Acredito que não. As condições sociais e políticas que observamos no Brasil não são equiparáveis ao contexto português, principalmente no que se refere às desigualdades sociais e à violência, mas é importante que nos mantenhamos alerta, e parece-me que em Portugal os fenómenos norte-americano e brasileiro não passaram despercebidos. Talvez o efeito de contágio não tenha passado sem que venha a deixar marcas.

Que ilações devemos retirar? O que está gradualmente a suceder é, em boa medida, o resultado da incapacidade dos diferentes governos e das instituições democráticas, ao longo de várias décadas, promoverem e potenciarem melhores condições de vida para a maioria da população — e, por consequência, permitirem o agravamento das desigualdades sociais. É visível um certo conformismo das classes políticas que advém de uma garantia que se julga inalterável, de que o poder se manterá ideologicamente no centro e nunca escalará para os extremos políticos. E este conformismo, aliado à convicção de que tudo está controlado e o “povo” silenciado, parece sossegar quem julga manter o poder.

Ao aumento das desigualdades sociais acrescento escândalos de corrupção, lavagem de dinheiro, diplomas académicos fraudulentos, favorecimentos, incumprimento de programas políticos, ausência de políticas de redistribuição, aumento dos impostos sem retorno de serviços públicos de qualidade, desinvestimento e degradação de áreas fundamentais em democracia como a educação, saúde, segurança social e mobilidade, ausência de respostas às solicitações dos cidadãos, entre outras. Além da gravidade que todos certamente atribuímos aos exemplos que refiro, a realidade é que se há algumas décadas estes fenómenos apareciam encobertos e chegavam muito raramente ao conhecimento público, nos últimos anos tudo parece acontecer frequentemente e sem o mínimo de pudor. É demasiado grave para não transformar cada um de nós numa espécie de panela de pressão, é demasiado grave para não criar em cada um de nós um monstro que consome a nossa esperança num país e num mundo melhores, é demasiado grave para que lidemos com as dificuldades das nossas vidas sentindo que estamos em certa medida sozinhos nessa luta. E, quando nos sentimos sozinhos, já não temos nada a perder.

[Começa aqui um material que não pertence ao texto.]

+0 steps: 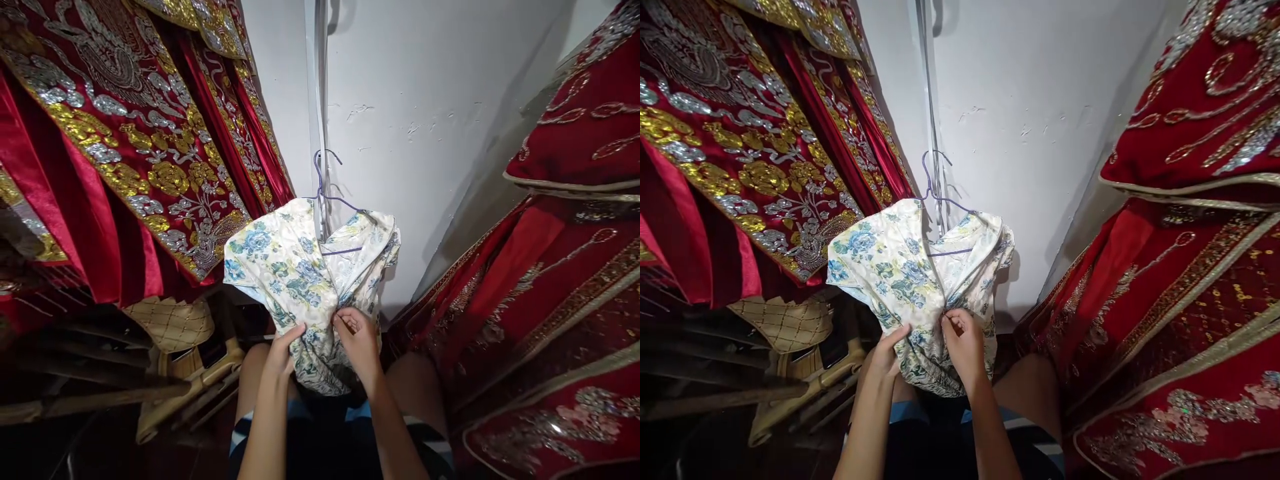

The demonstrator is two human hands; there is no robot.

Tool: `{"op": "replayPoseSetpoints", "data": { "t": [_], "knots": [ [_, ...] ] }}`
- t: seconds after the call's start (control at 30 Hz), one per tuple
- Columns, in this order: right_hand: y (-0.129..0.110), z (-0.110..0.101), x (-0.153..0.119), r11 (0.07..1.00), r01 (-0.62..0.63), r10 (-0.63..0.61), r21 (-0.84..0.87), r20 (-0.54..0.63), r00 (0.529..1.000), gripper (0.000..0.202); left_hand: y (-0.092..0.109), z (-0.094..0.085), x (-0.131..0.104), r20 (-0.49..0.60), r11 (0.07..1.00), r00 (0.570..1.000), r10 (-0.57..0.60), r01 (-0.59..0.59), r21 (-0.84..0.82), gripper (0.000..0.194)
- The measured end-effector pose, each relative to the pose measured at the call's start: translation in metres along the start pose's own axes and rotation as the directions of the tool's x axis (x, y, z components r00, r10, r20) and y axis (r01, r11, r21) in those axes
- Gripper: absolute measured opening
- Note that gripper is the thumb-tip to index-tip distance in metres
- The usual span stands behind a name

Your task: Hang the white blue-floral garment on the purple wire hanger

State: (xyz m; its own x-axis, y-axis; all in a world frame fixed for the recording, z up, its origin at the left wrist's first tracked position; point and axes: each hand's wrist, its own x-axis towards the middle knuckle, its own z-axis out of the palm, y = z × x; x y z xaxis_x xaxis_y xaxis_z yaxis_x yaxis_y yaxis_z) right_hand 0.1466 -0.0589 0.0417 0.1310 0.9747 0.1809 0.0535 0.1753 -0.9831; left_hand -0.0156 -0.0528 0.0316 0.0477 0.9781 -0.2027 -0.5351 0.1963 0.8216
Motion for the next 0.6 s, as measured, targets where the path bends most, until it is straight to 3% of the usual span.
{"op": "replayPoseSetpoints", "data": {
  "t": [0.1, 0.33, 0.47, 0.6],
  "knots": [
    [0.002, 0.002, 0.001, 0.999, 0.045, -0.046, -0.020, -0.017, 0.999, 0.024, -0.002, 0.007, 0.002, -0.078, 0.997, 0.996, 0.040, -0.045, -0.059, 0.060],
    [0.006, -0.005, -0.002, 0.998, 0.051, -0.055, -0.030, -0.155, 0.986, 0.022, -0.002, 0.012, 0.001, -0.097, 0.996, 0.995, 0.012, -0.020, -0.082, 0.067],
    [0.007, -0.006, -0.002, 0.999, 0.042, -0.045, -0.024, -0.157, 0.987, 0.019, 0.001, 0.007, 0.000, -0.056, 0.986, 0.996, -0.076, 0.066, -0.154, 0.060],
    [0.006, -0.006, -0.002, 0.992, 0.110, -0.119, -0.067, -0.148, 0.982, 0.015, 0.002, 0.006, 0.000, -0.006, 0.973, 0.993, -0.114, 0.111, -0.200, 0.051]
  ]
}}
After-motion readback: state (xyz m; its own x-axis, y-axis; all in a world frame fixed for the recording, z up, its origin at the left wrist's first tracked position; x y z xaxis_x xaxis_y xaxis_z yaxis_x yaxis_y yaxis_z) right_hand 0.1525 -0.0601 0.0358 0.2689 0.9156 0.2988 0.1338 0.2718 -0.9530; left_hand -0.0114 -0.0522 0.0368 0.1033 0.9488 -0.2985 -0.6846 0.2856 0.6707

Temos que ter cuidado e manter o discernimento. É absolutamente necessário que todos os governantes acordem e enfrentem a realidade porque as alterações políticas que emergem em força um pouco por toda a Europa e pelo mundo são em grande medida da vossa responsabilidade. Ou achavam que abstenções sistemáticas de 40% em eleições autárquicas e legislativas eram apenas uma benesse para a manutenção do poder?

Para cada um de nós, cidadãos comuns, é fundamental que não baixemos os braços e que não desacreditemos a democracia. Por muito desespero e falta de esperança que nos tenham causado, é importante mantermos presente que mais valem todas as “liberdades” que a democracia nos permite do que todas “as armas” que a ditadura nos aponta.